Большой Букеровский Бестселлер
Оглашен короткий список «Большой книги»[49] 2011–2012.
Появились первые отклики. Андрей Немзер в «Московских новостях». Наталья Иванова на «OpenSpace.ru». Майя Кучерская в «Ведомостях». Галина Юзефович в «Итогах».
Так повторяется из года в год. Оглашение списка. Комментарии литературных обозревателей. Шумок в Сети. Следующий короткий список. Или длинный. Снова комментарии. Комментарии на комментарии. Шумок в Сети. Изредка – шум, различимый даже литературно невооруженным ухом. Когда вручают не тем, кому ожидалось. «Нацбест» 2002 года – Проханову. Или «Букер»-2010 – Колядиной. Или не вручают тому, кому ожидалось. Пошумит – и стихнет.
Годовой премиальный цикл стал рутиной. Если угодно, традицией. Длинный список одной премии, короткий список другой. Комментарии, легкий шум. Как в спорте. Отборочный матч (лонг-лист), полуфинал (шорт-лист), финал (объявление лауреата).
О «спортивности» нынешнего литературного процесса будет сказано чуть дальше. Сейчас – пара слов о том, как и для чего написана эта статья. О трех литературных премиях: «Букере», «Нацбесте», «Большой книге».

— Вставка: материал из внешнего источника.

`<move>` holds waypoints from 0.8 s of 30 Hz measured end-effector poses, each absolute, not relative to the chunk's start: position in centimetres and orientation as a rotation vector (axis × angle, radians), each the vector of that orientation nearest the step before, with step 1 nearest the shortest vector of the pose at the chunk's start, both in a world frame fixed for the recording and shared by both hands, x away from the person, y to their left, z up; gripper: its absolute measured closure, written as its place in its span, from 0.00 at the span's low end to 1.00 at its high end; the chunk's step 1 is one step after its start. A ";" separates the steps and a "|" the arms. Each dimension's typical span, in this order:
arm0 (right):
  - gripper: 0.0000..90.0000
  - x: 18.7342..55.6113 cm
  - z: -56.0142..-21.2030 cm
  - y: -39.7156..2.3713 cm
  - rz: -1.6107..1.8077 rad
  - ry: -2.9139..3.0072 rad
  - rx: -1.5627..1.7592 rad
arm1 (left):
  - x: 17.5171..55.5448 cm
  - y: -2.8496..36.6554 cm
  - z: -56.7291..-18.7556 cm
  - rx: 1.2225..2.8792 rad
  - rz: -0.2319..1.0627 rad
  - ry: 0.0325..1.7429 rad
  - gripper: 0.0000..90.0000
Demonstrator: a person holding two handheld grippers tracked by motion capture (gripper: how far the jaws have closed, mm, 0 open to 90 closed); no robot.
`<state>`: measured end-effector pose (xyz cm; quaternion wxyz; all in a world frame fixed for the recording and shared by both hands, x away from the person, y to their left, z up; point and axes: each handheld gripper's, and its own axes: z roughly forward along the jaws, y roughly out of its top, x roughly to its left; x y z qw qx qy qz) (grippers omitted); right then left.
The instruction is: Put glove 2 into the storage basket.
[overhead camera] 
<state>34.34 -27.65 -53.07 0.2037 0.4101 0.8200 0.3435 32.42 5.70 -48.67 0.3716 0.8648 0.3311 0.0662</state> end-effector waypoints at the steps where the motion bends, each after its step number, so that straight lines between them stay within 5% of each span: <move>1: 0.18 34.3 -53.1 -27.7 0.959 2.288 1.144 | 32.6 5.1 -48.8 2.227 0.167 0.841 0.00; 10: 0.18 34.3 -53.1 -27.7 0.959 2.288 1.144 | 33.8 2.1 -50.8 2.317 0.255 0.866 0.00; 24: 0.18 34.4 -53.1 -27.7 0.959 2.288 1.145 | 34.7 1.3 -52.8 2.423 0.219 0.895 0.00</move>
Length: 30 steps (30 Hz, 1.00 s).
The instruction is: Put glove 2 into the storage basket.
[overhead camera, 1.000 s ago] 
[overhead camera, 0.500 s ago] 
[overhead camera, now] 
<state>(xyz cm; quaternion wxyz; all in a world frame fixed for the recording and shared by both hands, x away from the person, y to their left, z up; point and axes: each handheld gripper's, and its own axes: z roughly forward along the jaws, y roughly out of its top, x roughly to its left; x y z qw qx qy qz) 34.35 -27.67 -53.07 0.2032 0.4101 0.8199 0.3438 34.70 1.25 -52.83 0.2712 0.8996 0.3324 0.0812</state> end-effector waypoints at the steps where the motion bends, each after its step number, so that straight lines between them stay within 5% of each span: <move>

В отличие от коллег, уже поучаствовавших в этом году на страницах журнала в «премиальной» дискуссии, я не буду касаться вопроса справедливости награждения того или иного автора. Слишком уж много накопилось и авторов и награждений. В одном «Букере» уже за двадцать перевалило. Опять же, в отличие от выступивших коллег я никогда не был причастен ни к одной из премий, о которых буду писать. Не входил в жюри, не выступал экспертом. Не присутствовал на премиальных церемониях[50]. Инсайдерской информацией, как сейчас говорят, не обладаю.
Этот очерк будет построен как принципиально внешний, аутсайдерский, взгляд на три премии. Более социологический, нежели литкритический; более нелитературный, чем литературный. Постараюсь вынести за скобки даже ту информацию о «кухне», которая до меня доходит (не на Марсе всё-таки живу). А также всё то, что уже написано и сказано об этих премиях. Чтобы не захлебнуться в цитатах и не утопить в них читателя. Иногда полезно взглянуть на что-то говореное-переговореное как бы ненагруженным взглядом. Вместо ссылок на существующие мнения (их и без меня можно отыскать в Сети) ближе к концу приведу результаты маленького опроса среди литераторов.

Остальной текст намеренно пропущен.